L’écueil se situe alors dans la multiplication des thématiques, des effets de style et des rebondissements au sein du film. Dès le début du long-métrage, le ton est donné avec des cuts extrêmement rapides, des zooms, des ralentis, des accélérations, etc. Get the Hell Out propose parfois trop d’éléments jusqu’à saturation du spectateur. Beaucoup d’effets fonctionnent, certaines blagues sont très cocasses, mais l’accumulation finit par déranger et nuire au film sur la longueur. Get the Hell Out pâtit également de l’aspect inégal de son contenu humoristique. Les situations rocambolesques intelligemment amenées côtoient des égarements plus douteux comme l’utilisation de memes internet déjà trop ringards pour prêter à sourire. De même, l’inventivité du réalisateur se heurte par moments à une écriture trop simpliste de certaines situations ou personnages secondaires. L’antagoniste principal du film est notamment beaucoup trop archétypal et ne présente aucune autre caractéristique que d’être mauvais et avide d’argent alors que d’autres personnages sont traités avec davantage de finesse et d’originalité, comme c’est le cas de Wang Feng-hua (interprétée par Francesca Kao) qui vole la vedette à tous les autres protagonistes. Un manque d’équilibre entre les différentes émotions recherchées est également à déplorer dans Get the Hell Out. Là où le film s’en tire plutôt bien sur le plan comique, malgré la démesure des moyens employés, le dramatisme recherché dans les séquences tragiques peine davantage à convaincre et le film enchaîne ses séquences si vite qu’il est impossible de réellement ressentir les émotions voulues. La relation amoureuse qui survient à la fin entre Hsiung Ying-ying et Wang You-wei échoue également à se montrer crédible tant la tension romantique est inexistante ou sacrifiée au profit du comique de situation jusqu’à la consécration de leur couple.

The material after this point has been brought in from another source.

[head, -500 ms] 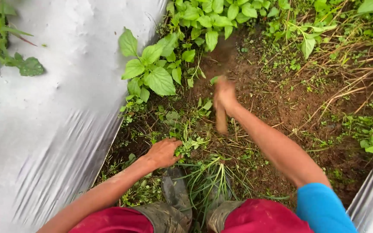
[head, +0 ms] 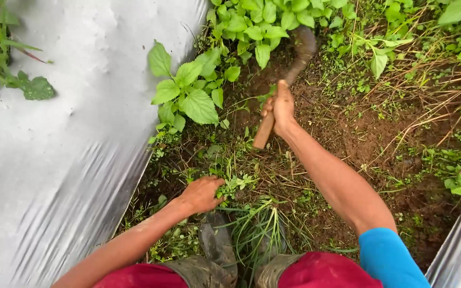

Get the Hell Out demeure tout de même prometteur pour la suite de la carrière de Wang I-fan. Si le réalisateur parvient à canaliser son fourmillement d’idées et à harmoniser le rythme et les émotions contenues dans ses films, il a de quoi se faire remarquer et proposer des films détonants et novateurs. En attendant, Get the Hell Out ne dépasse malheureusement pas le stade du film divertissant à regarder entre amis, sans forcément le garder en tête après le visionnage.
BONUS
Présentation du film par Wafa Ghermani (13 min) : Wafa Ghermani nous éclaire sur quelques éléments de la vie publique taïwanaise, notamment des « batailles » au Parlement et la propension des journalistes à être intrusifs, expliquant ainsi l’origine de la satire au cœur du film de Wang I-fan. L’intervenante analyse la substance du film, en quoi il est relativement apolitique en raison de sa dimension commerciale, ce qu’il extrait en matière de mise en scène de la télévision et où il se positionne dans le cinéma du tournant de 2020, période durant laquelle de nombreux films de genre et sur la pandémie de covid-19 ont vu le jour. Elle donne quelques éléments sur le profil de cinéaste qu’est Wang I-fan, notamment qu’une part de son inspiration est tarantinienne. Un court bonus bienvenu pour replacer ces quelques éléments spécifiques du cinéma de l’île de Formose et de la société taïwanaise.
Get the Hell Out de Wang I-Fan. Taïwan. 2020. Disponible dans le combo Blu-Ray Detention/Get the Hell Out chez Spectrum Films en juillet 2023.